2.4.15

La promesse – Jean-Guy Soumy


Jean-Guy Soumy traîne la réputation, totalement inappropriée, d’être un écrivain du terroir… Quelle stupidité ! Commencez donc par lire « Le Congrès », formidable roman qui montre la puissance d’une écriture, la capacité à rendre compte des situations psychologiques complexes le tout, en partie, construit à partir d’un fait historique. Toutes choses que nous retrouvons dans cet autre absolu bijou qu’est « La Promesse ».

Dans la France de la fin du XVIIIème siècle, attenter à sa propre vie, se suicider donc, est considéré comme un crime. Contre l’Eglise encore toute puissante avant la Révolution, contre Dieu mais aussi contre le Roi, garant de la vie et de la protection de ses sujets. Un acte d’une telle gravité qu’il conduit à des mesures d’une sévérité à peine concevable. La victime est conservée, éviscérée, embaumée dans l’attente de son procès. Comme il y a crime, elle est donc emprisonnée (au beau milieu d’autres détenus bien vivants eux !), le temps pour la Justice d’instruire le dossier. Une instruction qui passe par la nomination décidée par le seul juge représentant du pouvoir royal d’un homme, issu de la famille et ayant bien connu la victime, sur lequel est transférée l’identité de la victime au point où il en devient à la fois le représentant vivant symbolique et qu’on s’adresse à lui sous l’identité de celle-ci et celui qui est chargé de préparer sa défense.

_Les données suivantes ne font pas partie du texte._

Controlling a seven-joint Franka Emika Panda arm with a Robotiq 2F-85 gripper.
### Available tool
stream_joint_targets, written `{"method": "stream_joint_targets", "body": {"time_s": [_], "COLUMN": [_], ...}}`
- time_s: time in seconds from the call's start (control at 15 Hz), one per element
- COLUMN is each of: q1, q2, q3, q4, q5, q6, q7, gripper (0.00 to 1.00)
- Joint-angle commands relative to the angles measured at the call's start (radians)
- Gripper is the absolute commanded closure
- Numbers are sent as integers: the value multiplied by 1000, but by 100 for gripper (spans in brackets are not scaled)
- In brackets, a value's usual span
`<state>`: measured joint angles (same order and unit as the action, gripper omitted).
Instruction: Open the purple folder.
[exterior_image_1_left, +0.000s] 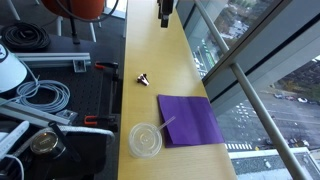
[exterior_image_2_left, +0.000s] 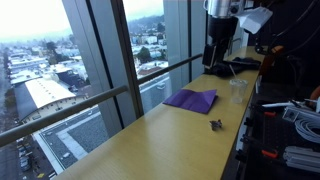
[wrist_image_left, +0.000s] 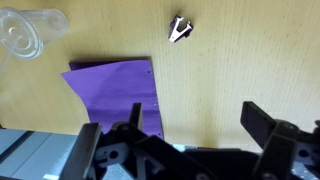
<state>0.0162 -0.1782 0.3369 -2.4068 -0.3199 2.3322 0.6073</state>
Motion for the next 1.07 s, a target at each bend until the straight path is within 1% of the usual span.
{"method": "stream_joint_targets", "body": {"time_s": [0.0, 0.2, 0.53, 0.8, 1.0], "q1": [21, 9, -32, -72, -107], "q2": [51, 85, 130, 189, 255], "q3": [-74, -144, -273, -357, -404], "q4": [2, 5, 37, 81, 125], "q5": [1, 26, 66, 147, 207], "q6": [80, 121, 122, 124, 143], "q7": [-81, -212, -424, -597, -717], "gripper": [0, 0, 0, 0, 0]}}
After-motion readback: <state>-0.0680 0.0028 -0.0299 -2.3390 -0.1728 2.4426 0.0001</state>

Car en cas de condamnation, les peines sont terribles. Confiscation des biens au profit du Roi, interdiction d’inhumation. Le corps est traîné en ville sur une claie, face contre terre avant d’être pendu par les pieds pendant vingt-quatre heures et d’être remis à la Voirie afin d’être dispersé avec les cadavres d’animaux. Sans oublier l’effacement de tous les registres, niant ainsi la réalité d’une existence qui aurait osé avoir décidé de sa propre fin.

C’est toute cette procédure qui se met en route au décès d’une jeune femme, retrouvée au pied de la tour de son château. L’enquête rapidement menée conclura à la défénestration volontaire. Du coup, c’est son cousin qui se voit assigné à représenter une parente qu’il a connue enfant et adolescente et avec laquelle il n’a plus entretenu la moindre relation depuis quinze ou vingt ans.

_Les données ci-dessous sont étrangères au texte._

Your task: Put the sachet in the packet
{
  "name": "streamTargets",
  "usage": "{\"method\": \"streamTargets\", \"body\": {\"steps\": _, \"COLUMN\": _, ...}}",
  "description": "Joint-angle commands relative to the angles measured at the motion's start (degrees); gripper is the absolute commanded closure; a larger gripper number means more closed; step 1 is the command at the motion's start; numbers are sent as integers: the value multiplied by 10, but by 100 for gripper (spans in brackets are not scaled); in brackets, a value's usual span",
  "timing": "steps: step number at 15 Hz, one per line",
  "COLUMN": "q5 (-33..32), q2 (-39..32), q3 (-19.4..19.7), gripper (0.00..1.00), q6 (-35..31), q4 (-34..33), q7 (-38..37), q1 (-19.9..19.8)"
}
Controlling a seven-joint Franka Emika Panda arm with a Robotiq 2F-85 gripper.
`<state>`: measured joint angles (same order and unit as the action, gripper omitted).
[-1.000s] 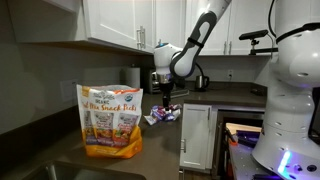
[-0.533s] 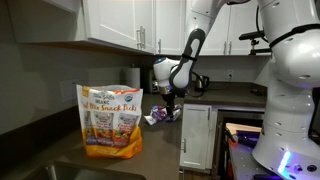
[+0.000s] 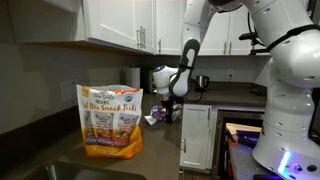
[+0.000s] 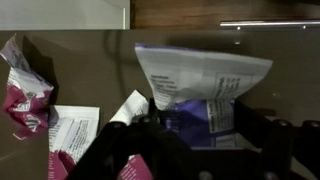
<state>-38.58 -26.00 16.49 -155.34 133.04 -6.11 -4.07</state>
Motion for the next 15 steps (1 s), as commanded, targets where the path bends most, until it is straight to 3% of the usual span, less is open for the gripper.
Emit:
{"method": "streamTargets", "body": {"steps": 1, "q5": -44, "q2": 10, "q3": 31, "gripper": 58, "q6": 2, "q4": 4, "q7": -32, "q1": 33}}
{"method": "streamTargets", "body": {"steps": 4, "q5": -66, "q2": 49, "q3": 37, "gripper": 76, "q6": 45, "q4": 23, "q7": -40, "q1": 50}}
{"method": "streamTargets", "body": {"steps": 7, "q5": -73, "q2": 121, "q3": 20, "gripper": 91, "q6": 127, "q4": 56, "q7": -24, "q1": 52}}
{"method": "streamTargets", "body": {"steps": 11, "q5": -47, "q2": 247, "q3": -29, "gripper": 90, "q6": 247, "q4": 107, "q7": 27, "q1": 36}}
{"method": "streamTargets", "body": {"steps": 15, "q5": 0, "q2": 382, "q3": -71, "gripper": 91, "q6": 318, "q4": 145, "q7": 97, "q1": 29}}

Lui est le riche héritier, l’ainé d’une grande famille de négociants bordelais. Elle fut la fille unique d’une vieille famille aristocratique ruinée par les placements désastreux de son père.

Désormais, il doit accepter de se glisser dans la peau d’une jeune femme dont il retrouve la dépouille troublante dans les geôles sordides et puantes de la prison bordelaise. Puis devenir celle-ci tout en restant lui-même. Plaider coupable, comme on l’y incite, pour expédier les choses et reprendre sa vie d’homme d’affaires puis reprendre une épouse, après le décès en couche de la sienne, sous les intrigues constantes d’une mère manipulatrice et odieuse. Ou jouer son rôle, enquêter, tenter de comprendre et de démontrer qu’il ne s’agit pas d’un suicide qui conduirait à l’infamie.

C’est cette option qu’il choisira par honneur, par respect vis-à-vis d’une jeune fille dont il a partagé un temps l’existence, par défi envers sa mère aussi. Une option dangereuse pour la santé psychologique. Une option qui oblige à replonger dans un passé occulté et qui va ramener à la conscience bien des choses ou des situations que sa mère était parvenue à étouffer. Une option qui met en danger la stature sociale voire les intérêts de son entreprise florissante.

Au terme d’une enquête haletante, d’un procès à retournements et d’une introspection douloureuse finira par surgir un sublime secret.

Tout cela est superbement écrit, incroyablement documenté, formidablement réalisé et constitue une réussite absolue.